Preguntas existenciales

El director llegó a Incerta glòria después de descartar hacer un espectáculo sobre la Guerra Civil a partir de las vivencias de su propio abuelo, que luchó en la batalla del Ebro. Como Xavier Albertí, director del TNC, a él también le parece reduccionista considerar Incerta glòria “solamente” la gran novela de la Guerra Civil en Cataluña. “Es eso, sí, pero mucho más, una radiografía del comportamiento humano, una obra que abre muchas vías y temas.
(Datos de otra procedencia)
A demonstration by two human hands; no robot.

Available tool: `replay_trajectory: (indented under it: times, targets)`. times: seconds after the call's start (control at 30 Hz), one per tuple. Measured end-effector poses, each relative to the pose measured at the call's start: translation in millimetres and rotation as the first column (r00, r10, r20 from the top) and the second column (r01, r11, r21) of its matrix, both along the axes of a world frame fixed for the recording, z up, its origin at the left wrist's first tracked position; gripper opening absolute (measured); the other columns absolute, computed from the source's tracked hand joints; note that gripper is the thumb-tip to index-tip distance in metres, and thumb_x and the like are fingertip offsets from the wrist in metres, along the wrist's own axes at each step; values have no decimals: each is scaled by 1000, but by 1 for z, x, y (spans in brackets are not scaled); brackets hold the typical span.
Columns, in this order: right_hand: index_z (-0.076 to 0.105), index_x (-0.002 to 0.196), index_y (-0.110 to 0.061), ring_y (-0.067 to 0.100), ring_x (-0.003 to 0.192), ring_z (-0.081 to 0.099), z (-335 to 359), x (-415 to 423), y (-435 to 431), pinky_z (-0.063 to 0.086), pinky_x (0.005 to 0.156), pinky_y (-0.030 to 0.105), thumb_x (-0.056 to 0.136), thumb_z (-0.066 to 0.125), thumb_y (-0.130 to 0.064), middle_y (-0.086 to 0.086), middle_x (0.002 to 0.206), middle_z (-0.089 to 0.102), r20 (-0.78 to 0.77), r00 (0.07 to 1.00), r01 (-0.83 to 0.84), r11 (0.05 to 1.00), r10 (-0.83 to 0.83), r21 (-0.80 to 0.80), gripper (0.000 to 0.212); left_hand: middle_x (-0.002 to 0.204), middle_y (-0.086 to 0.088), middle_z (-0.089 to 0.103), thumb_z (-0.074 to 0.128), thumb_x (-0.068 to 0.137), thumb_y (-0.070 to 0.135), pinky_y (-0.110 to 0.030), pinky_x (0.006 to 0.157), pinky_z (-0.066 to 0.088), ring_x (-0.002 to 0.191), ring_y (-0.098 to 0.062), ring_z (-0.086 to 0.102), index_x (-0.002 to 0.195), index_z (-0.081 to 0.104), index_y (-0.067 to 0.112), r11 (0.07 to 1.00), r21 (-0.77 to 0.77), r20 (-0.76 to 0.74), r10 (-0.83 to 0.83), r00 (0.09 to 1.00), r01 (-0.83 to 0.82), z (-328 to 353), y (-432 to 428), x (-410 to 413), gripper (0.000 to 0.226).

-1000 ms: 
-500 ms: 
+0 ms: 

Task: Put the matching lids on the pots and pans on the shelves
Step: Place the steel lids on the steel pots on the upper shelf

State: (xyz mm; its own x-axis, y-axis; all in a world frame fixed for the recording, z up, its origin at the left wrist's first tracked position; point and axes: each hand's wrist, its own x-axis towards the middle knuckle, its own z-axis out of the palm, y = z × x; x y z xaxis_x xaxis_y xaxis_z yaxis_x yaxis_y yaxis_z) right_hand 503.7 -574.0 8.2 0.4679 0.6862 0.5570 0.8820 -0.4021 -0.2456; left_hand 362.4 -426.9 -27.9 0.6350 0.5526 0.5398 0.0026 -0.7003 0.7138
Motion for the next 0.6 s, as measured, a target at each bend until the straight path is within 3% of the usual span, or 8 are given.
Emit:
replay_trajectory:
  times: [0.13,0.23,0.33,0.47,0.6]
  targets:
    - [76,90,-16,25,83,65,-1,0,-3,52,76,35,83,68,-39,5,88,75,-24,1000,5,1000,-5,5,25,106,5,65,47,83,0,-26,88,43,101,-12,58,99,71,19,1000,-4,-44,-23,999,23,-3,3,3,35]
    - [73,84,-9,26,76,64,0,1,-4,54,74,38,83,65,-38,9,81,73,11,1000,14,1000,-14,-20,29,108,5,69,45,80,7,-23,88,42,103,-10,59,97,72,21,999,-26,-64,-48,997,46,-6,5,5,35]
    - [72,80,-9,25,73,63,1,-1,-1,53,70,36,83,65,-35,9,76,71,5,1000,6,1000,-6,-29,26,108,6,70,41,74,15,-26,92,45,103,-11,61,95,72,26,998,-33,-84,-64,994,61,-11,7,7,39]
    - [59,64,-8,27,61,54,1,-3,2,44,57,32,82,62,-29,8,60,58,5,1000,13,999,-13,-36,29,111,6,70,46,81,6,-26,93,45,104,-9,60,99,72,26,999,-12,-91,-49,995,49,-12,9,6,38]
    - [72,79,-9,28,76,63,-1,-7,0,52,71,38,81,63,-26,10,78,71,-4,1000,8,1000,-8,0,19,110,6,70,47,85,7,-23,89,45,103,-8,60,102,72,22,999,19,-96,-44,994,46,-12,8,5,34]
La guerra, vivida en el frente y en retaguardia, es un catalizador para que los personajes se hagan preguntas sobre la existencia y el sentido de la vida”. Kierkegaard sobrevuela la obra “con la idea de que el individuo puede decidir y la angustia que eso le provoca”. La novela “respira también mucho más que sentimiento religioso y la salida que ofrece es muy humana”. Los personajes representan distintas etapas del ser humano: la estética, la ética, la religiosa.

Rigola entiende que, para una novela así, el teatro es incluso mejor que el cine. “El cine es mejor para la acción, y el teatro para el debate y la reflexión”. Subrayó la influencia de Dostoyevski (del que fue traductor Sales) en los diálogos y meditó que “solo con los diálogos de la novela ya tendríamos una pieza teatral”. Soleràs le parece “un grandísimo personaje, enigmático e incontrolable”.